Now, you would counter this argument with some impressive scorelines in the past two and a half years, but after we have comfortably subtracted the heavy wins against the Bayern Munichs, Atletico Madrids, Valencias, Almerias et al., we are left with three most outstanding performances: 2008-09 Champions League final against Manchester United, 2008-09 La Liga clash with Real Madrid and 2009-10 Champions League quarter-final, second-leg against Arsenal.

Each of the three were scintillating, yet if you dissect deep enough you will notice that the 4-1 win against Arsenal and the victory at the Bernabeu get overshadowed by Monday night's triumph. The Gunners at Camp Nou were blown away like a piece of rubbish in a storm in a European Cup quarter-final, yet the suggestion that it perhaps could have been slightly different had Cesc Fabregas, Robin van Persie and Andrei Arshavin been involved is hard to ignore. The Gunners were severely depleted especially without Fabregas and a Barca victory was expected.

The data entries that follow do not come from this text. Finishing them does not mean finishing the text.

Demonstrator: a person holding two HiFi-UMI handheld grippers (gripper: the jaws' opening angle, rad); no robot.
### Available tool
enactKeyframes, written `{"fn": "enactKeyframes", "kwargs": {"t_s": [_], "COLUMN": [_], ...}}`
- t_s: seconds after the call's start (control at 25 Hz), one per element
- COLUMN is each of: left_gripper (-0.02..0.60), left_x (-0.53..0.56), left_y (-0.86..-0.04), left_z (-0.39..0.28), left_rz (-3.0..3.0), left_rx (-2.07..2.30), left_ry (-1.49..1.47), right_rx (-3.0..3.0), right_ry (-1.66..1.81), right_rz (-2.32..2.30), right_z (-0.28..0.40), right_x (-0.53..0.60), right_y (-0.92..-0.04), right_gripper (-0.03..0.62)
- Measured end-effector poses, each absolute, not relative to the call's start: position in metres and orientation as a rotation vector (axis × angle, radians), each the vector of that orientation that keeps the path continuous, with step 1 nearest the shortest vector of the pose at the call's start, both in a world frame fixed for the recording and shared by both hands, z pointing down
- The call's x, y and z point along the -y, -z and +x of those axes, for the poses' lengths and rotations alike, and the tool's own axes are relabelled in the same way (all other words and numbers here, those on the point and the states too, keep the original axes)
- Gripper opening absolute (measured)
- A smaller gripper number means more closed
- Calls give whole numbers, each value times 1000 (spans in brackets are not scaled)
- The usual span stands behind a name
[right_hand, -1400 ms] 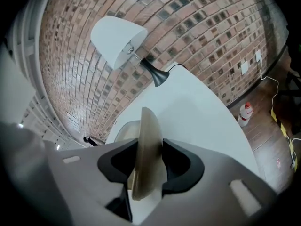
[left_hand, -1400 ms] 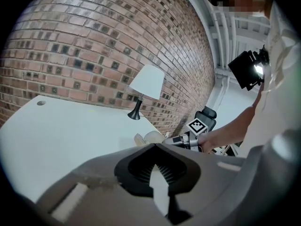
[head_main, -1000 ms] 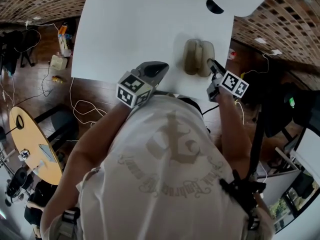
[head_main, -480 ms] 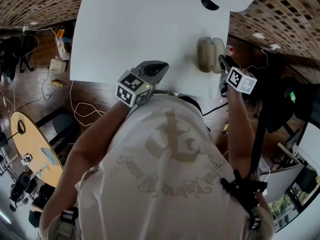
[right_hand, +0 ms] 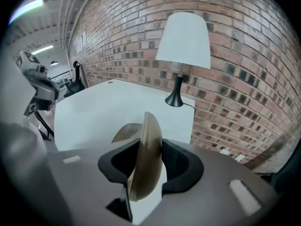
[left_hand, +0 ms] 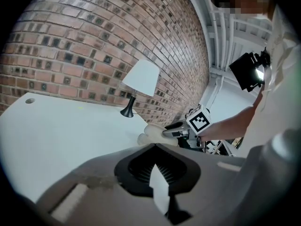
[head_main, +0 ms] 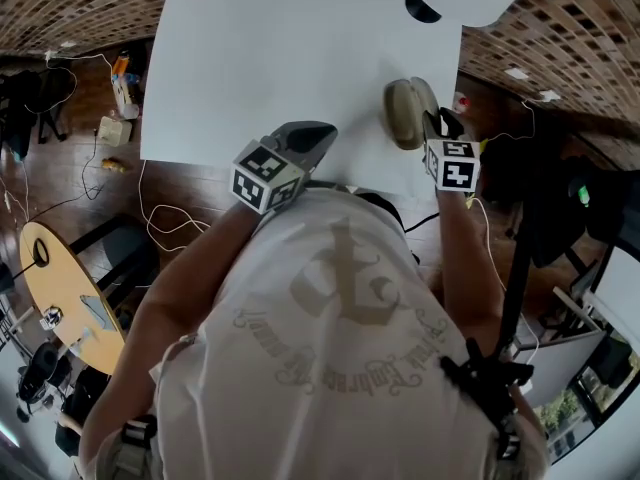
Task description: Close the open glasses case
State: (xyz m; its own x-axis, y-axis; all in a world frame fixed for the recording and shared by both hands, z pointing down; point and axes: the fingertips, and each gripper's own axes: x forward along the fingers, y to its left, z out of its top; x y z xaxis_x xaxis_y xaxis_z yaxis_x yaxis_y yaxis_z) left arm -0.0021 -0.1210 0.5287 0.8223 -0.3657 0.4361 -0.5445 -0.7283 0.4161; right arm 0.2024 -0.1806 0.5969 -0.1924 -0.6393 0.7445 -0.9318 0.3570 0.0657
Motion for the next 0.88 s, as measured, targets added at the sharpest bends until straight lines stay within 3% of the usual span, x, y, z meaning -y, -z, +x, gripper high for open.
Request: {"fn": "enactKeyframes", "kwargs": {"t_s": [0.44,0.68,0.88], "left_gripper": [6,8,8], "left_x": [122,121,122], "left_y": [-531,-531,-533], "left_z": [2,2,1], "left_rz": [2469,2472,2464], "left_rx": [625,615,623], "left_ry": [-445,-452,-456], "right_rx": [2022,2082,2094], "right_ry": [-424,-453,-471], "right_rz": [1299,1255,1236], "right_z": [156,133,123], "right_x": [166,157,156], "right_y": [-589,-597,-607], "right_gripper": [198,193,143]}}
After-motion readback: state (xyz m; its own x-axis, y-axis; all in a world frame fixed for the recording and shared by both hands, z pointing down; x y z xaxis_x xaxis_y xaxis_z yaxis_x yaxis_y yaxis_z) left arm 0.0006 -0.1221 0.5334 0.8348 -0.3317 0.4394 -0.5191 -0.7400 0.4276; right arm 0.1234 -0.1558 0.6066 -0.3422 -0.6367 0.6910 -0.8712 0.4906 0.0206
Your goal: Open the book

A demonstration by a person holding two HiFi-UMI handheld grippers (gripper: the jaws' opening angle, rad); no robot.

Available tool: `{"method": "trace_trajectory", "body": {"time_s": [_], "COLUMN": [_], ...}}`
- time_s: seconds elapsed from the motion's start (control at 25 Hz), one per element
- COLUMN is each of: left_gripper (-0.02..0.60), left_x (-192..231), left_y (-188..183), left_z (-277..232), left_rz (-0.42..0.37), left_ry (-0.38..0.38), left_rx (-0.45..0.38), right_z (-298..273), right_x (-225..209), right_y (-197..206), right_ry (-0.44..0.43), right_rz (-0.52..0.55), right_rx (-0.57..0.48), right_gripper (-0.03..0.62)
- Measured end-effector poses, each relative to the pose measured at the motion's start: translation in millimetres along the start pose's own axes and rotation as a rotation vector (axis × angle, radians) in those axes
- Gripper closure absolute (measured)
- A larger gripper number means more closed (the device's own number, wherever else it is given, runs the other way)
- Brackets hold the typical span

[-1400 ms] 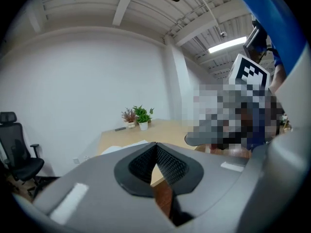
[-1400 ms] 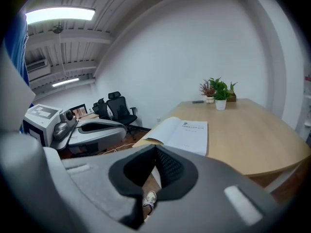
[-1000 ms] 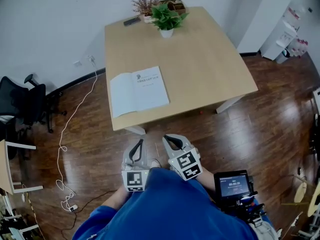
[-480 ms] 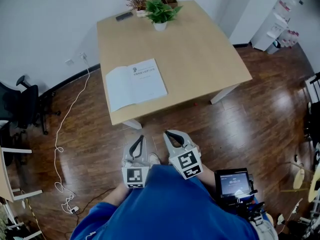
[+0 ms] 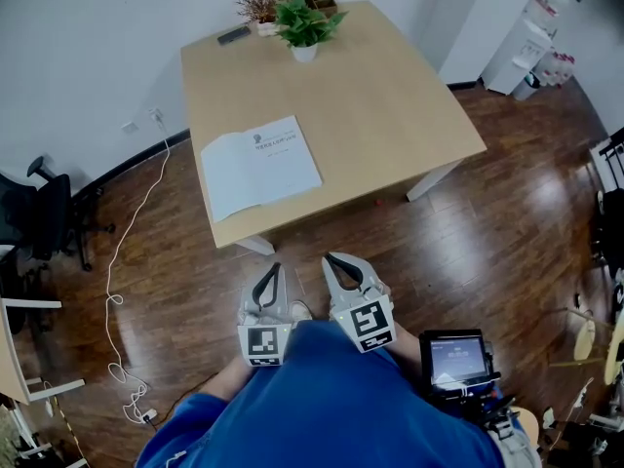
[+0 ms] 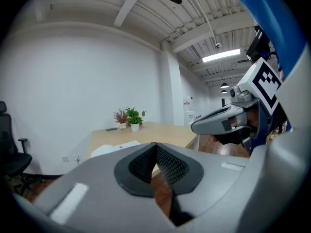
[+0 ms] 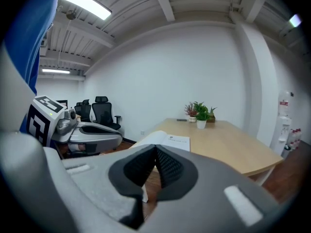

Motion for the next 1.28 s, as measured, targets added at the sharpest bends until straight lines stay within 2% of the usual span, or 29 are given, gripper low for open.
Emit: {"method": "trace_trajectory", "body": {"time_s": [1.28], "left_gripper": [0.574], "left_x": [15.6], "left_y": [-4.3], "left_z": [5.4], "left_rz": [-0.001], "left_ry": [-0.026], "left_rx": [0.007], "right_z": [-12.6], "right_x": [4.8], "right_y": [-6.1], "right_ry": [-0.017], "right_rz": [0.004], "right_rx": [-0.013], "right_gripper": [0.591]}}
Point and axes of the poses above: the fingertips, and each gripper's own axes: z backward along the fingers, x to its left, y out of its underside, the point moved 7 cm from there along z, backward along the fingers, and after that the axes turned 9 degrees about z, right-handed, at the moved point
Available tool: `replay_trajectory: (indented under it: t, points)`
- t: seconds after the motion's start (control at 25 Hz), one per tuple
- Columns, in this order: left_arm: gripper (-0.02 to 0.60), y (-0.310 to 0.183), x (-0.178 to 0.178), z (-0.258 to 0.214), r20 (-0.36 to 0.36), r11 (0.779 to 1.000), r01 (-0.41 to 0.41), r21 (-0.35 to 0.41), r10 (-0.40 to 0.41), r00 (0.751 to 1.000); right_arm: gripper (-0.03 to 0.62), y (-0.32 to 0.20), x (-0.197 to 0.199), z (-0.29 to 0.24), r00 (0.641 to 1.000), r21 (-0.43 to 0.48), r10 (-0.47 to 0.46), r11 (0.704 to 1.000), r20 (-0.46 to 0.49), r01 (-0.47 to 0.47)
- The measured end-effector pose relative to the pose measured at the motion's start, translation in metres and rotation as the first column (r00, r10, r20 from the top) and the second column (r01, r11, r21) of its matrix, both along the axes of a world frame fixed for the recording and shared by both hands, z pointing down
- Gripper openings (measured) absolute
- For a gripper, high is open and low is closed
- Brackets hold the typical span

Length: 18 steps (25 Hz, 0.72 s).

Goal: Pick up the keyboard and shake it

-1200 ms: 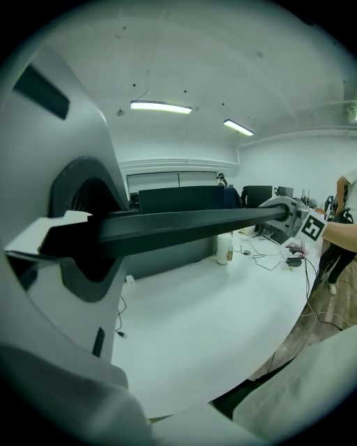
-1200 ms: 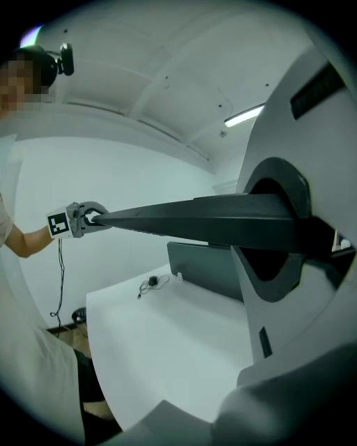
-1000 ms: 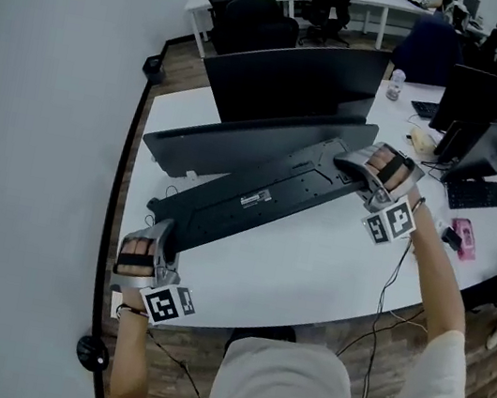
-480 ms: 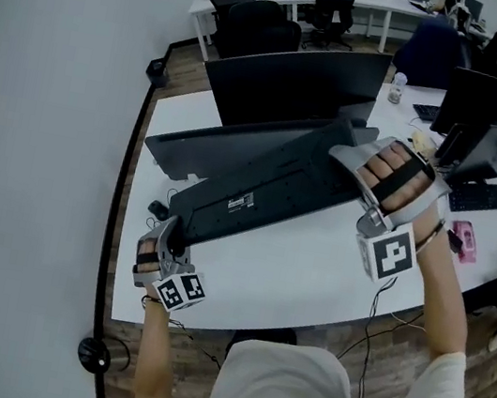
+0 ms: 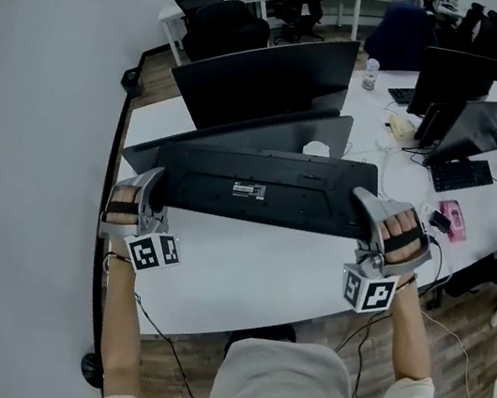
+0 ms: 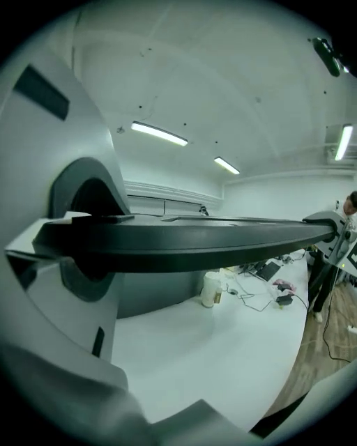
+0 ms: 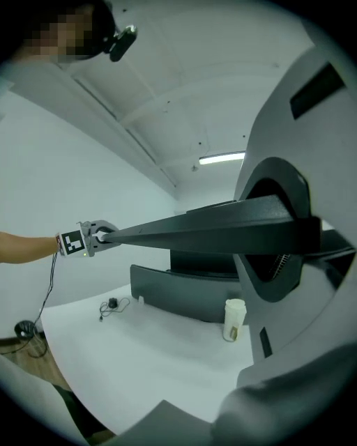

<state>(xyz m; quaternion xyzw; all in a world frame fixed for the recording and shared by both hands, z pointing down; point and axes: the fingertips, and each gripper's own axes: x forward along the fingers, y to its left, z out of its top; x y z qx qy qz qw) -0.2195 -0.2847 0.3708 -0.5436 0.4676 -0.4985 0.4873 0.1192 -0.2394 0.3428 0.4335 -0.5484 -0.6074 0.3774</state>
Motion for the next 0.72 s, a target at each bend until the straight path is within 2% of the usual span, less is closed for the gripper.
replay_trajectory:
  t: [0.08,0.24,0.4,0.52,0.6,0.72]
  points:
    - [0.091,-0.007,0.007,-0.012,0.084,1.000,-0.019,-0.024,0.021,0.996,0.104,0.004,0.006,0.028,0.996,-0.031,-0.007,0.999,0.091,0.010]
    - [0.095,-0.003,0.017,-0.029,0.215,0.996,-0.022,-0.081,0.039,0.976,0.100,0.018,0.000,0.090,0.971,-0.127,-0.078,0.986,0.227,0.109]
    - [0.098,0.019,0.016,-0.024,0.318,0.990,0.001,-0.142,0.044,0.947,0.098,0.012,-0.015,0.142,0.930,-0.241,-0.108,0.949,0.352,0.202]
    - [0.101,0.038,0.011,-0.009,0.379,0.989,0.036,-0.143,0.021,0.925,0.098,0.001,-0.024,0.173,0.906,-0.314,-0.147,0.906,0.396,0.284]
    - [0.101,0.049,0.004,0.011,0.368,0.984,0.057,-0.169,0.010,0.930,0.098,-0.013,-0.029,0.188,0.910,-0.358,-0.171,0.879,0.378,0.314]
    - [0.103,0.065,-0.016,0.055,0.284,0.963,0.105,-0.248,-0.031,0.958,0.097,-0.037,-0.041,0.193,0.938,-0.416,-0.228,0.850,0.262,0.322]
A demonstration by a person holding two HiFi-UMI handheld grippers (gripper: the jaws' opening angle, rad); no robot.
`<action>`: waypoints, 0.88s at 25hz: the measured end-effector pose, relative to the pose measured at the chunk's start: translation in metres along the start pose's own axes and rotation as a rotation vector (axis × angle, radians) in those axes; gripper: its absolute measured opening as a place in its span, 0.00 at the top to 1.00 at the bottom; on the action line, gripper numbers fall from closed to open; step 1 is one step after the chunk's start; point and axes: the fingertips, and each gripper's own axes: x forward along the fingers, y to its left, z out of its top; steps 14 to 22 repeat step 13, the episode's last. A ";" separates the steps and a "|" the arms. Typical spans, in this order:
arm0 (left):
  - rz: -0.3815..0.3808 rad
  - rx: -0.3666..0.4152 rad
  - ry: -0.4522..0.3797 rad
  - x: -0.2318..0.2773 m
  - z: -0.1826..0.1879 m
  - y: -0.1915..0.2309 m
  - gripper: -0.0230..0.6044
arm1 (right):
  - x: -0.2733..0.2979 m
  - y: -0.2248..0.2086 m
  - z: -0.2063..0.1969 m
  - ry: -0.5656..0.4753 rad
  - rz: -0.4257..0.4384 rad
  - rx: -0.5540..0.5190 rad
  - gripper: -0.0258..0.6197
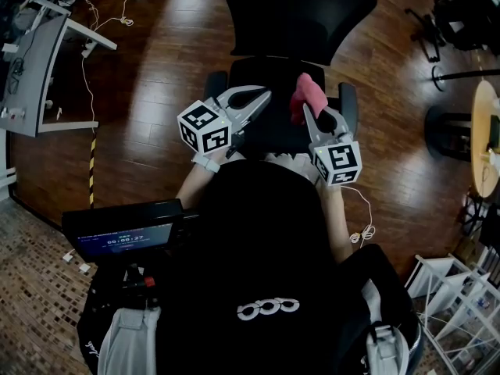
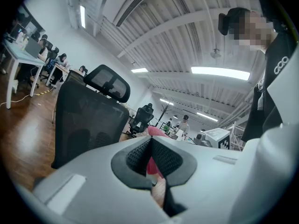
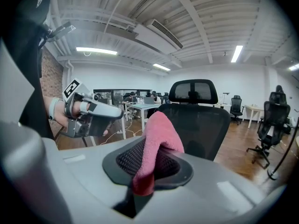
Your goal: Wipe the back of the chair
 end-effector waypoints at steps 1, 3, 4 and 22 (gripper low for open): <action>0.000 -0.002 0.001 0.000 0.000 0.000 0.98 | 0.000 0.001 0.000 0.002 0.001 0.000 0.90; 0.000 -0.005 0.002 -0.001 -0.001 0.000 0.98 | 0.000 0.002 -0.001 0.004 0.004 0.001 0.90; 0.000 -0.007 0.003 -0.001 -0.002 0.000 0.98 | 0.000 0.003 -0.002 0.004 0.005 0.003 0.90; -0.002 -0.015 0.014 0.001 -0.005 -0.002 0.98 | -0.002 0.004 -0.004 0.016 0.010 0.009 0.90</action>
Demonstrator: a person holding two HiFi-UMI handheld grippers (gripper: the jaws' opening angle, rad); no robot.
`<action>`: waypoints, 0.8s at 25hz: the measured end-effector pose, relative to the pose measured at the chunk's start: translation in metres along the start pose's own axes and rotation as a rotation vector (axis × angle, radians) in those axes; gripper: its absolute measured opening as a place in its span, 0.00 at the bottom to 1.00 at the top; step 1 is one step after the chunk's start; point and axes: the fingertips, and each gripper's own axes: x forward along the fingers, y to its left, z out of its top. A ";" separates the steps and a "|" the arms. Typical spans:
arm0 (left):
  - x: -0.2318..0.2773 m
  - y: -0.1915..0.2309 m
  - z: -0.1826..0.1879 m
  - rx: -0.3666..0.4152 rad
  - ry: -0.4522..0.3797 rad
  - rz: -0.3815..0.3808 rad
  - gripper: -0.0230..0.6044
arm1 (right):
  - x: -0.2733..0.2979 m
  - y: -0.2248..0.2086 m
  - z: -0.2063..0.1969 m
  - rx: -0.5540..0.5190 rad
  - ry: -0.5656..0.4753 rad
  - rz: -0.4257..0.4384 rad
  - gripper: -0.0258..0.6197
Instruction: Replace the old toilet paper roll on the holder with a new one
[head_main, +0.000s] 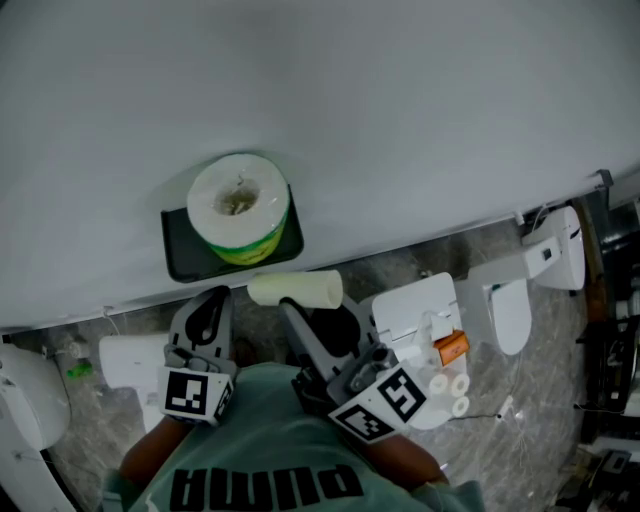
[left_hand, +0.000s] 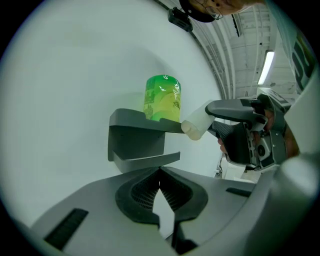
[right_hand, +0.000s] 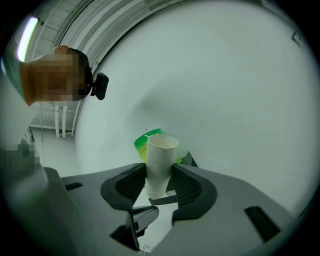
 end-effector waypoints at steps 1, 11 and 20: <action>-0.001 0.002 -0.001 0.000 -0.002 0.003 0.04 | 0.002 0.005 0.000 -0.025 0.006 0.006 0.31; -0.025 0.029 -0.002 0.011 -0.017 0.058 0.04 | 0.027 0.055 0.000 -0.259 0.050 0.081 0.31; -0.048 0.051 0.003 -0.057 -0.061 0.136 0.04 | 0.070 0.094 0.013 -0.503 0.050 0.068 0.31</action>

Madrid were fighting a losing war against Barcelona in May 2009 and didn't have the team to compete against the world's best. The 6-2 humiliation was Barca's best performance in the league that season but they were expected to win even behind enemy lines - or at least not lose despite Juande Ramos' brilliance from the touchline. On Monday it was a close call.

                             Barcelona's Best Performance Under Pep
 2-0
Win against Manchester United in UCL final in May 2009
 4-1 Win against Arsenal in UCL quarter-final in April 2010
 6-2 Win against Real Madrid in La Liga in May 2009
 4-0
Win against Bayern Munich in UCL quarter-final in April 2009
 2-0 Win against Inter in UCL in group stage November 2009.

The 2-0 victory over Manchester United, though, was a different matter. The score doesn't appear very convincing perhaps, but the performance was. After the initial few minutes, the Blaugrana were completely in control as Guardiola conjured up a mastermind tactic to deploy Messi as a withdrawn centre-forward instead of stationing him wide right. It took United's defence by surprise and the Red Devils collapsed, in a major cup final.

However, the 5-0 humiliation surpasses them all, if only for the fact that it came against a Real Madrid team coached by Mourinho - Barca's two most loathed adversaries vanquished in one stroke; the proverbial stone killing two birds.

Last season Barcelona had held the upperhand in three of the games they featured against Mourinho's Inter but lost the war because of the Nerazzurri's triumph at San Siro in the semi-final first-leg at San Siro. Nevermind, that Inter went through by just the one aggregare goal or that Bojan Krkic's late strike was wrongly disallowed; Barca were said to have been taught a lesson. By Mourinho.

But now the demon of revenge has been satisfied, payback metted out. And in some style!